Aim of the task: Transcribe exactly the line containing "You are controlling" plus every later line in the data.

Recorded data:
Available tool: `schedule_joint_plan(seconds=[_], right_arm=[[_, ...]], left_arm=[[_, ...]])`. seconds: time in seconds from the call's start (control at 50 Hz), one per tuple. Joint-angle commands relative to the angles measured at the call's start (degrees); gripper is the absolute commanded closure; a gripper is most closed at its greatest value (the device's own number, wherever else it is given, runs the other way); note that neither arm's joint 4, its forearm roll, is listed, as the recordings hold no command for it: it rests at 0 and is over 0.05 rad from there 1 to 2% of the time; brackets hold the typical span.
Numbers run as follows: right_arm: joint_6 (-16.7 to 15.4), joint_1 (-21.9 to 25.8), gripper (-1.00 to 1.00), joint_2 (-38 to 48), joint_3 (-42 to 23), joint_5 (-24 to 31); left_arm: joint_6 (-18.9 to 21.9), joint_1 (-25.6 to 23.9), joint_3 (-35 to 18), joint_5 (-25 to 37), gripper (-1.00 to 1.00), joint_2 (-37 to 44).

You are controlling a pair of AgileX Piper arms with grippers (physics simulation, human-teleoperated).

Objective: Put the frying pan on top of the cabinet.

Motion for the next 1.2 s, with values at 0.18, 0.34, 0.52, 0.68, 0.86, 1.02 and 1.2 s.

Result below:
You are controlling a pair of AgileX Piper arms with grippers (physics simulation, human-teleoperated).

Objective: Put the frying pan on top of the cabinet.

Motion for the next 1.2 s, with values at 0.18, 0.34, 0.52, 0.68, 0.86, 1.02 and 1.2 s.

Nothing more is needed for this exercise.